** REQUIRED WORK **
After locating the line with "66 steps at" in the data that follows, return it and every later line exactly, up to and including the line with "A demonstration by".

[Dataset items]
▼

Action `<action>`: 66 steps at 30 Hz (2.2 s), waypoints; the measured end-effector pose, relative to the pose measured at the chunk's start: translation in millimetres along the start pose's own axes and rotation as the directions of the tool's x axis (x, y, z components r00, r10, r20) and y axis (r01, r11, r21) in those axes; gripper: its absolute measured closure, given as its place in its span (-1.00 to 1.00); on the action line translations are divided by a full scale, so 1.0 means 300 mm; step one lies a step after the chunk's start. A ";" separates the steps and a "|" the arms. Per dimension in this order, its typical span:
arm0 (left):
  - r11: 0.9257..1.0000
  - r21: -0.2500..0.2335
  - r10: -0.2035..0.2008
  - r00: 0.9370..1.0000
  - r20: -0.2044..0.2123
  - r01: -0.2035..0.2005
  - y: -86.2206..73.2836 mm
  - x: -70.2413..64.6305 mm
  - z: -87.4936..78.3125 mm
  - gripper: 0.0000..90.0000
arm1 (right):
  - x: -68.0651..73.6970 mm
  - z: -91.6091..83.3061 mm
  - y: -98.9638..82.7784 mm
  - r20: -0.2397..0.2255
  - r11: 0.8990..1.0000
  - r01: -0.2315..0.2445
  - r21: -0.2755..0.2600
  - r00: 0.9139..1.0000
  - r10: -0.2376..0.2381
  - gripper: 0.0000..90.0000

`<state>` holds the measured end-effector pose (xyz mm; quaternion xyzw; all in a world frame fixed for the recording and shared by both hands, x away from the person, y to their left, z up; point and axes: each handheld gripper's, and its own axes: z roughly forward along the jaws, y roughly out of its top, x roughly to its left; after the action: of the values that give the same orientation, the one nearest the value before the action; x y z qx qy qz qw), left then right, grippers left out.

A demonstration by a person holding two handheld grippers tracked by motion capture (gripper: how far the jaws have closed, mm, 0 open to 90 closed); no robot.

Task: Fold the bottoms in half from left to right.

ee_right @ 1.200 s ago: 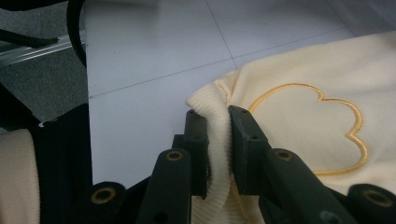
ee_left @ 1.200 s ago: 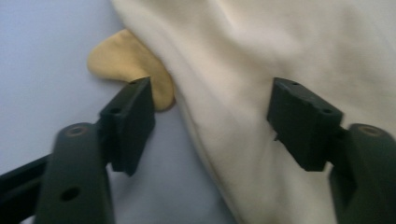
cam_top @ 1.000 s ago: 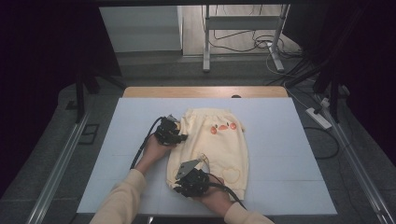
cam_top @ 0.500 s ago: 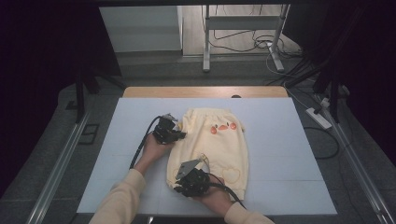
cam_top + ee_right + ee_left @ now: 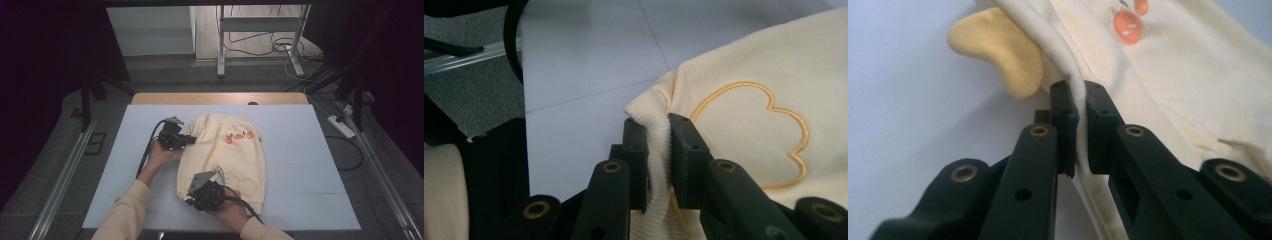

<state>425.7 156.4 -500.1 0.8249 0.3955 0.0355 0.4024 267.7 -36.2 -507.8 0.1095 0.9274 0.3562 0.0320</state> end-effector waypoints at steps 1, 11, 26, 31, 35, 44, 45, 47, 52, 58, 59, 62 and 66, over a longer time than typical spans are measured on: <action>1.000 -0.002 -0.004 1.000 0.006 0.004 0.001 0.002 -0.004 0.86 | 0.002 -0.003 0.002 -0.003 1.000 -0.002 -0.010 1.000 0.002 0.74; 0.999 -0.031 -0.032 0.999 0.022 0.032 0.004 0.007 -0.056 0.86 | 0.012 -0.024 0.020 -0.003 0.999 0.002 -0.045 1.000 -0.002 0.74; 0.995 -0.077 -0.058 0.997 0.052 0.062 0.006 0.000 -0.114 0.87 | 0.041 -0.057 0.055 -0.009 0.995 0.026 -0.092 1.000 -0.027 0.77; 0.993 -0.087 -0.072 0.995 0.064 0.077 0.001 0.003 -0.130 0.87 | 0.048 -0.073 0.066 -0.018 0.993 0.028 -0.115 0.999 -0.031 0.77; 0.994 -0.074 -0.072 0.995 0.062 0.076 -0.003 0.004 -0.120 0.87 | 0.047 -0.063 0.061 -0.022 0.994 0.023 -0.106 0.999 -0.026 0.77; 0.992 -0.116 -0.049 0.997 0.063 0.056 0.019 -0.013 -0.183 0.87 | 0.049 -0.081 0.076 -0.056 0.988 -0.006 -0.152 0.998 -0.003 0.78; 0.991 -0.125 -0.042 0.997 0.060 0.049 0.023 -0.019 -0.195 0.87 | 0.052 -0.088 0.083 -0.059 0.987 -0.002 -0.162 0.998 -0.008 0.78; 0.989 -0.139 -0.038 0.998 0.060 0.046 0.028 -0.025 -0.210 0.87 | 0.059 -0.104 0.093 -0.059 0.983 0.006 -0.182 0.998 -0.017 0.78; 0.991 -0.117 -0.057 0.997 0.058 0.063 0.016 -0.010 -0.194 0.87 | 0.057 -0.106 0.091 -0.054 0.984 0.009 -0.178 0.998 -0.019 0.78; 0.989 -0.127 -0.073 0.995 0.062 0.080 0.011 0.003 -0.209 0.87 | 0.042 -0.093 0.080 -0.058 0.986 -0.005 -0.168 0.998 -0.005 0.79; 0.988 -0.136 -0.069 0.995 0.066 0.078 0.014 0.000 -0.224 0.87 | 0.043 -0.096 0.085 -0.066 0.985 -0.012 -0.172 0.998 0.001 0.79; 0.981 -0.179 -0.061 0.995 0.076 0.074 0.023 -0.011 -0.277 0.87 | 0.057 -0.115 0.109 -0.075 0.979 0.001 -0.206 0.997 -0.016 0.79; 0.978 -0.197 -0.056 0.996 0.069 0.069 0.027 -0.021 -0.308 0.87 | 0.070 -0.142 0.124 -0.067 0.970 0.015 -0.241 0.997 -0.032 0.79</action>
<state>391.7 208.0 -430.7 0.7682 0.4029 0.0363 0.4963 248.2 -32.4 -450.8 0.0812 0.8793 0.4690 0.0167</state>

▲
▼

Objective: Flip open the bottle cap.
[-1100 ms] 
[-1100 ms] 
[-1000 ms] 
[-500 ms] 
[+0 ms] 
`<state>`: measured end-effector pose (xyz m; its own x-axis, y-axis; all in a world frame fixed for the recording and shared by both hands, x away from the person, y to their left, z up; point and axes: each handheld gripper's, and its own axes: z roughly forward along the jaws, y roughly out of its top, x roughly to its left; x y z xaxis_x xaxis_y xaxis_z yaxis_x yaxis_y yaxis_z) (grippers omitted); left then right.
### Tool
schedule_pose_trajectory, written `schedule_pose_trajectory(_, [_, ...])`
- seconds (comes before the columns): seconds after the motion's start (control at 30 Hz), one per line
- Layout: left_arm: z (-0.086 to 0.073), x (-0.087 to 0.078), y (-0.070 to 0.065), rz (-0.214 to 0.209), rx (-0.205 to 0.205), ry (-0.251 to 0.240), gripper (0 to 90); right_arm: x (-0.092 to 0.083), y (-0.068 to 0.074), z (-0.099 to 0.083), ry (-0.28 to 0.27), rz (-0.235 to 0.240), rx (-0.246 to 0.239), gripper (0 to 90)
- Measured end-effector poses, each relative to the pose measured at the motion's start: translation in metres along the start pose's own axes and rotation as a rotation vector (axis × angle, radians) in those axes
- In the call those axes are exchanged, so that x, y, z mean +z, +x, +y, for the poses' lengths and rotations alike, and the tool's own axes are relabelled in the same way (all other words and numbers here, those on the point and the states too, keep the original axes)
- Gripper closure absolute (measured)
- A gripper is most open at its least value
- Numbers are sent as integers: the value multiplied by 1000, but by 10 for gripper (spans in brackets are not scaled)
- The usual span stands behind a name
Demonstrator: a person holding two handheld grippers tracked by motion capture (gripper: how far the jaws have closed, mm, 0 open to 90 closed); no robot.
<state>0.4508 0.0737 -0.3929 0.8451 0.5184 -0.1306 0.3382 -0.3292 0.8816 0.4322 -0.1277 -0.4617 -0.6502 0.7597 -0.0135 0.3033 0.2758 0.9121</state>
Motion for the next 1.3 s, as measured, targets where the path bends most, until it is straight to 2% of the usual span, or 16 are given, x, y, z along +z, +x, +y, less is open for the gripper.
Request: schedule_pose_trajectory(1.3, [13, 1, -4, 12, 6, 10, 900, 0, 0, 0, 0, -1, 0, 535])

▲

** WRITTEN ANSWER **
Action `<action>`: 66 steps at 30 Hz (2.2 s), waypoints; the measured end-effector pose, relative to the pose measured at the chunk's start: translation in millimetres along the start pose's own axes and rotation as the directions of the tool's x axis (x, y, z components r00, r10, r20) and y axis (r01, r11, r21) in those axes; gripper: its absolute measured closure, given as its place in its span (-1.00 to 1.00); on the action line translations are divided by a full scale, so 1.0 means 300 mm; step one lies a step after the chunk's start. A ";" separates the steps and a "|" the arms. Per dimension in this order, its typical span:
arm0 (left):
  - r11: 0.9257..1.0000
  - r21: -0.2500..0.2335
  - r10: -0.2035..0.2008
  - r00: 0.9370..1.0000
  - r20: -0.2044..0.2123
  - r01: -0.2035..0.2005
  - y: -86.2206..73.2836 mm
  - x: -70.2413..64.6305 mm
  - z: -87.4936..78.3125 mm
  - gripper: 0.0000..90.0000
arm1 (right):
  - x: -68.0651..73.6970 mm
  - z: -91.6091..83.3061 mm
  - y: -98.9638..82.7784 mm
  - r20: -0.2397..0.2255
  - r11: 0.8990..1.0000
  - r01: -0.2315..0.2445
  - r21: -0.2755..0.2600
  - r00: 0.9139..1.0000
  - r10: -0.2376..0.2381
  - gripper: 0.0000..90.0000

`<state>` holds the measured end-effector pose (xyz mm; quaternion xyzw; all in a world frame fixed for the recording and shared by both hands, x away from the person, y to their left, z up; point and axes: each handheld gripper's, and its own axes: z roughly forward along the jaws, y roughly out of its top, x roughly to its left; after the action: of the values that give the same orientation, the one nearest the value before the action; x y z qx qy qz qw), left then right, grippers left out.

A demonstration by a person holding two handheld grippers tracked by motion capture (gripper: how far the jaws have closed, mm, 0 open to 90 closed); no robot.

The exercise has been finished.